Жорж молча шагал рядом с Халтуриным. В который уже раз поражался он смелости и широте его планов. Реальными были эти планы? В большинстве своем, конечно, нет. Взять хотя бы всеобщую стачку петербургских рабочих. Могла она произойти на самом деле? Вряд ли. Но Степан горячо мечтал о ней, верил в ее возможность. И от этой мечты возникала какая-то возбуждающая энергия. Что-то немногое из многочисленных проектов Степана казалось уже вполне возможным и осуществимым — рабочая газета, например. А почему бы им, землевольцам, действительно не издавать в своей типографии специальную газету для рабочих? Кто будет ее редактором? Конечно, Степан. Лучшей кандидатуры и не сыскать.

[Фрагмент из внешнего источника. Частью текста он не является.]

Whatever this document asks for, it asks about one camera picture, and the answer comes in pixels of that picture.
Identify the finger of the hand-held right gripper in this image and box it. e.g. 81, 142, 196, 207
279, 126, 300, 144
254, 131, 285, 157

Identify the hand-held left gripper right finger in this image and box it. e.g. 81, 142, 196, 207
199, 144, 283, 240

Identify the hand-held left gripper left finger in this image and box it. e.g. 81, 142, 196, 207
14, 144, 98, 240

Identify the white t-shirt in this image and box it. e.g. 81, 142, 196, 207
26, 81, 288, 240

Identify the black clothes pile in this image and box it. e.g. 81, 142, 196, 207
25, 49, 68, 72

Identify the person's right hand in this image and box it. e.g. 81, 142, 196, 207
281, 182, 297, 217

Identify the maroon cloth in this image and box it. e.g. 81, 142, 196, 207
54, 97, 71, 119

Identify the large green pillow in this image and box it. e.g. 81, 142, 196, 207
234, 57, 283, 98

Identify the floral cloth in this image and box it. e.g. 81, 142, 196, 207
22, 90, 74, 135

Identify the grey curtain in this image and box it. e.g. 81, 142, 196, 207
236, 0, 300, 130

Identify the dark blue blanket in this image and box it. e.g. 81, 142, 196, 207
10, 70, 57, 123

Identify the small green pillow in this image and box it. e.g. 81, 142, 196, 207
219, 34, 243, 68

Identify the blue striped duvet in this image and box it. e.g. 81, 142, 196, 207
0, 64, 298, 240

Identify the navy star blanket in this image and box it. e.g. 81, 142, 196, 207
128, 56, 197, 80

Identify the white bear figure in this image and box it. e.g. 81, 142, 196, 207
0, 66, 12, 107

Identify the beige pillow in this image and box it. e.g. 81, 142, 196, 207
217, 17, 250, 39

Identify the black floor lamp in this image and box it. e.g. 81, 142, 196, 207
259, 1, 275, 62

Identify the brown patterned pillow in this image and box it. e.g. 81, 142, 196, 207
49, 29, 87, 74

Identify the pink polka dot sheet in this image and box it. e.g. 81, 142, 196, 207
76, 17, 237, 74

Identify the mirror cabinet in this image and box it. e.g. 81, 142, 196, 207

— У меня к тебе есть вопрос, — неожиданно сменил тему разговора Халтурин. — У одного из ваших студентов я как-то видел книгу о европейских конституциях. Нельзя ли мне ее получить на два-три вечера?
— Что, что? — изумленно остановился Плеханов. — Книгу о конституциях? Да зачем она тебе?
— Стало быть, надо, коли спрашиваю.
— Да хоть объяснись, для чего тебе понадобились европейские конституции?
Степан оглянулся по сторонам. Петербургская улица была пустынна и холодна.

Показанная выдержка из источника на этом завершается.